Data excerpt below:

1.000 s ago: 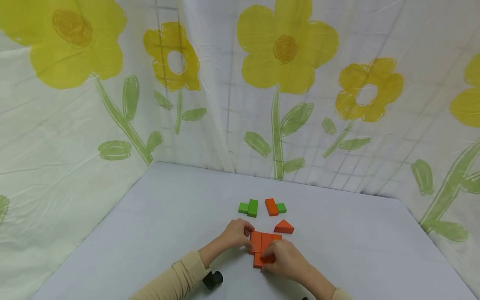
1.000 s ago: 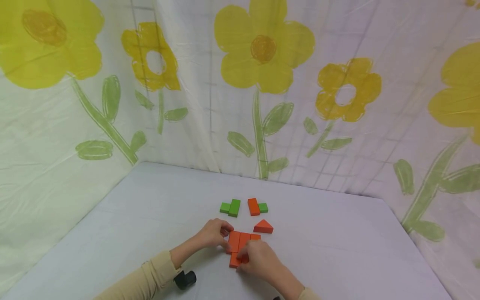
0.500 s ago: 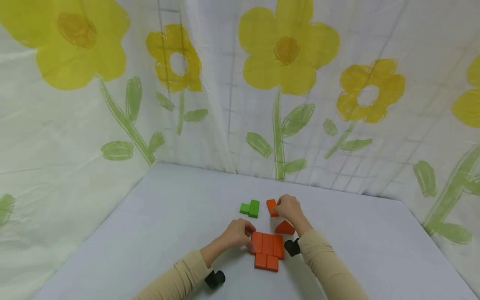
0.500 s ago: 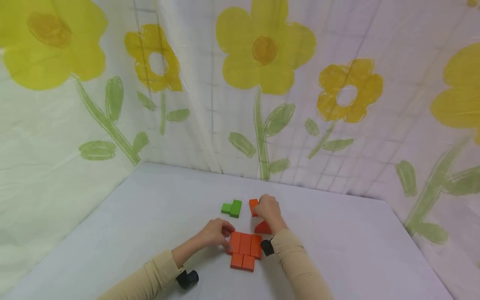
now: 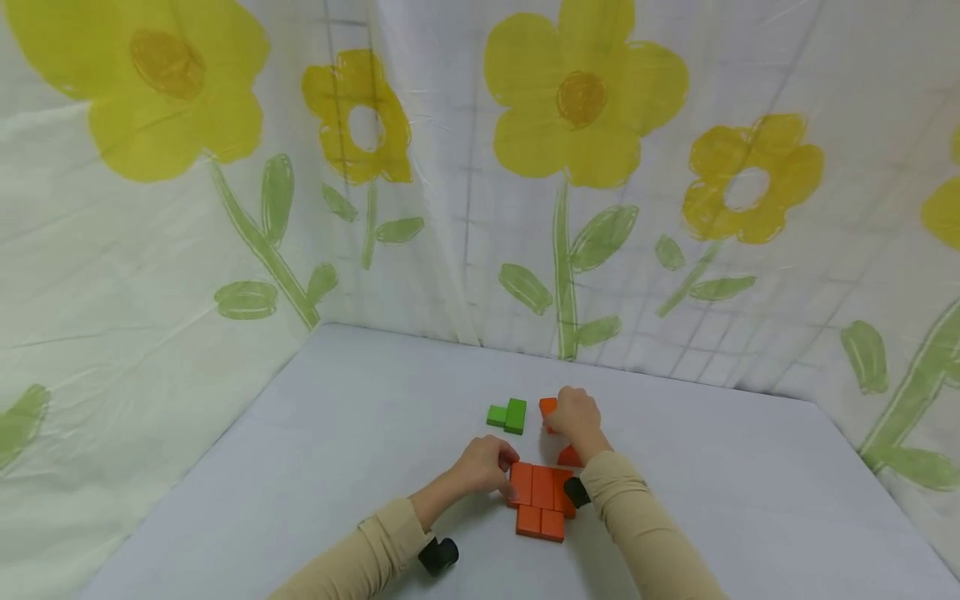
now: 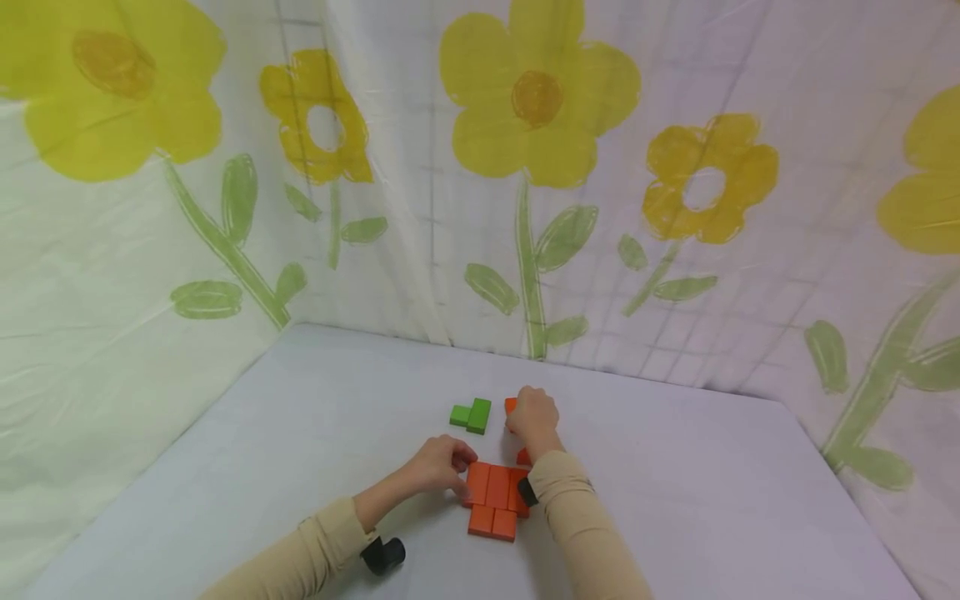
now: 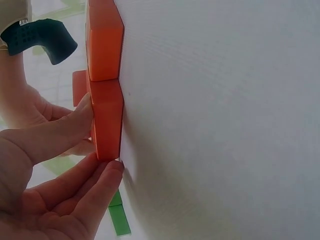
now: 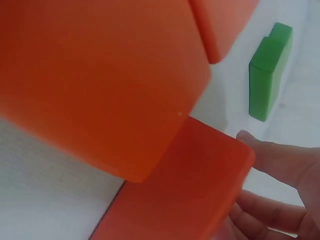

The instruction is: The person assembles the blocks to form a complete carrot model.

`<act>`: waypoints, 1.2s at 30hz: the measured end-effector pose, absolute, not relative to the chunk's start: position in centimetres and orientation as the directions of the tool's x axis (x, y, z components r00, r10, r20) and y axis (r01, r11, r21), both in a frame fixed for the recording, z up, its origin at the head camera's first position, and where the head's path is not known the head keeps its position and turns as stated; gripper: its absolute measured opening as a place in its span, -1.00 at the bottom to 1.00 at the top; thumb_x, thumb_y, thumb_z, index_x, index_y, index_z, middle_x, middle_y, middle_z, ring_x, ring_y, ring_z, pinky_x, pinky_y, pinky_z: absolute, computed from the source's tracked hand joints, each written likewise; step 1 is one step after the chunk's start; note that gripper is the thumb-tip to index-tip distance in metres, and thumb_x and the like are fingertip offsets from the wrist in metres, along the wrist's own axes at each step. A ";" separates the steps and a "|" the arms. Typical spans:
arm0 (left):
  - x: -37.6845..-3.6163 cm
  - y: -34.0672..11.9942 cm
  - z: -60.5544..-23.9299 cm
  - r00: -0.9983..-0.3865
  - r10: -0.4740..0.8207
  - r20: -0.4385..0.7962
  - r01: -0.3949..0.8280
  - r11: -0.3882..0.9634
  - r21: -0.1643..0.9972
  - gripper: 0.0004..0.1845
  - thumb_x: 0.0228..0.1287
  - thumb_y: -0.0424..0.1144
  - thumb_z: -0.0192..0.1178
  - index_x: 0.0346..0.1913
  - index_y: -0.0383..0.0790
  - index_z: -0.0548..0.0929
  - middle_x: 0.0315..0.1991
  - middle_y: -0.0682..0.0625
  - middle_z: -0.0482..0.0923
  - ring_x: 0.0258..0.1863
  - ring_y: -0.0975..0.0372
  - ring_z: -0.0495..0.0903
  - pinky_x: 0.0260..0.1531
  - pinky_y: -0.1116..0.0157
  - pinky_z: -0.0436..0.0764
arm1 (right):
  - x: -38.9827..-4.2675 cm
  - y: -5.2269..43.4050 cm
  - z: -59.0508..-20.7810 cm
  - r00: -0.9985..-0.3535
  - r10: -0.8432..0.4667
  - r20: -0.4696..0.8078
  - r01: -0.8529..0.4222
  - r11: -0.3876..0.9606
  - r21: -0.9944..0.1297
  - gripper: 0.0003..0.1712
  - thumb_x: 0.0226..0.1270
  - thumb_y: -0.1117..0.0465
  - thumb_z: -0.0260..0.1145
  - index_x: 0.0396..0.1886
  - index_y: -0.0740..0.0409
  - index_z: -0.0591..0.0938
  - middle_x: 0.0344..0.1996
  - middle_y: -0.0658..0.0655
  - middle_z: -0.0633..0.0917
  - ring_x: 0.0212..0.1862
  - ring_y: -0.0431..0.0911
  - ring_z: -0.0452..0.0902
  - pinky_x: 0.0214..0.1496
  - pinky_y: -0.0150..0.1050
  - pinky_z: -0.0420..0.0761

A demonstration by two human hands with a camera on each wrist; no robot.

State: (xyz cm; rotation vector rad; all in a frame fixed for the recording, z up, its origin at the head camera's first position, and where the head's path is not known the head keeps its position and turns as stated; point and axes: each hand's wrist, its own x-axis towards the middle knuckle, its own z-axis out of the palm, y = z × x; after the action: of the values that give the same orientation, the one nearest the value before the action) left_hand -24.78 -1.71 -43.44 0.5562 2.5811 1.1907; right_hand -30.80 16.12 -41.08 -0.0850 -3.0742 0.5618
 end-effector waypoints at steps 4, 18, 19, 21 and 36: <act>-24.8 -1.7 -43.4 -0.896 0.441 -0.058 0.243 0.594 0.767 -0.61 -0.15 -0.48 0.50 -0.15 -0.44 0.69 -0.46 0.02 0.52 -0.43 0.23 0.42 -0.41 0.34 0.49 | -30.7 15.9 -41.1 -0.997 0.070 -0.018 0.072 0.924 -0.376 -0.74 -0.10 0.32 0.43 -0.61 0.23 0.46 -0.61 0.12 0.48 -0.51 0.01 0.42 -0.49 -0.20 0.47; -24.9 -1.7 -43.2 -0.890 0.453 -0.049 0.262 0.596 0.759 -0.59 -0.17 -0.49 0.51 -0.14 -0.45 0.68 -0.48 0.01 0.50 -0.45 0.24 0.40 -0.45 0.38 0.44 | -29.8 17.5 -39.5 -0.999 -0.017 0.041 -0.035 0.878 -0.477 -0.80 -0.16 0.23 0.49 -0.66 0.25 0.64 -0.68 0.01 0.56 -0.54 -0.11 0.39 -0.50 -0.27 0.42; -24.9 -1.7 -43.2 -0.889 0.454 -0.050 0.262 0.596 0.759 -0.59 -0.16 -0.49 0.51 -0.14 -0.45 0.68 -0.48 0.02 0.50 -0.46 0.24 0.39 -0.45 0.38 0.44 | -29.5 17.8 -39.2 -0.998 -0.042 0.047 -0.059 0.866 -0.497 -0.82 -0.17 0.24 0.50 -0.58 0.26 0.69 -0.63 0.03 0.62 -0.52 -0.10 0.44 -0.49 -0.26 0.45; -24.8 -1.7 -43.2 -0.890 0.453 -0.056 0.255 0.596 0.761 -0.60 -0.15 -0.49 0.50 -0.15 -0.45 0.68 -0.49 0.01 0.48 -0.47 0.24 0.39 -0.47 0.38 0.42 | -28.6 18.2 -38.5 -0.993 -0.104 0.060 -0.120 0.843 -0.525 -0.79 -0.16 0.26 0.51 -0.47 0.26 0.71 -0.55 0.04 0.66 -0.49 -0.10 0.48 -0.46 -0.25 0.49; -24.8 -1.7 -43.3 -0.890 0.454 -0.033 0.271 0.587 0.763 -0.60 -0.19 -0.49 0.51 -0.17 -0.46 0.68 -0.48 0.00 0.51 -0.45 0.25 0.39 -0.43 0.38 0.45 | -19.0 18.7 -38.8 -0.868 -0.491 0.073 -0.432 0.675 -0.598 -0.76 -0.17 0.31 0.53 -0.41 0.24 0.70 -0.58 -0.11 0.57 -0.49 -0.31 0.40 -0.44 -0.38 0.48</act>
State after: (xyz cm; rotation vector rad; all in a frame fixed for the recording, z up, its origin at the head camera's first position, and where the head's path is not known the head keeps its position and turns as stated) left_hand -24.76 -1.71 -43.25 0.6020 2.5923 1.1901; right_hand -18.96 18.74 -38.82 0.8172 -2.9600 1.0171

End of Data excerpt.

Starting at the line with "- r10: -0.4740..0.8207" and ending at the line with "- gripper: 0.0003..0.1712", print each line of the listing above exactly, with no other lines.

  - r10: -0.4740..0.8207
  - r20: -0.4385..0.7962
  - r01: -0.3949..0.8280
  - r11: -0.3882..0.9634
  - r21: -0.1643..0.9972
  - gripper: 0.0004..0.1845
  - thumb_x: 0.0228..0.1287
  - thumb_y: -0.0424..0.1144
  - thumb_z: -0.0192..0.1178
  - index_x: 0.0346..0.1913
  - index_y: -0.0383..0.0790
  - index_z: -0.0548..0.0929
  - middle_x: 0.0315..0.1991
  - middle_y: -0.0682..0.0625
  - middle_z: -0.0482..0.0923
  - ring_x: 0.0258..0.1863
  - ring_y: -0.0975..0.0372
  - ring_z: -0.0495..0.0903
  - pinky_x: 0.0260..0.1531
  - pinky_y: -0.1116..0.0157
  - pinky_z: -0.0436..0.0764
arm1 (right):
  - x: -38.9827..-4.2675 cm
  - y: -5.2269..43.4050 cm
  - z: -59.0508..-20.7810 cm
  - r00: -0.9985..-0.3535
  - r10: -0.8432..0.4667
  - r20: -0.4696..0.8078
  - r01: -0.8529..0.4222
  - r11: -0.3876..0.9606
  - r21: -0.9944..0.1297
  - gripper: 0.0003..0.1712

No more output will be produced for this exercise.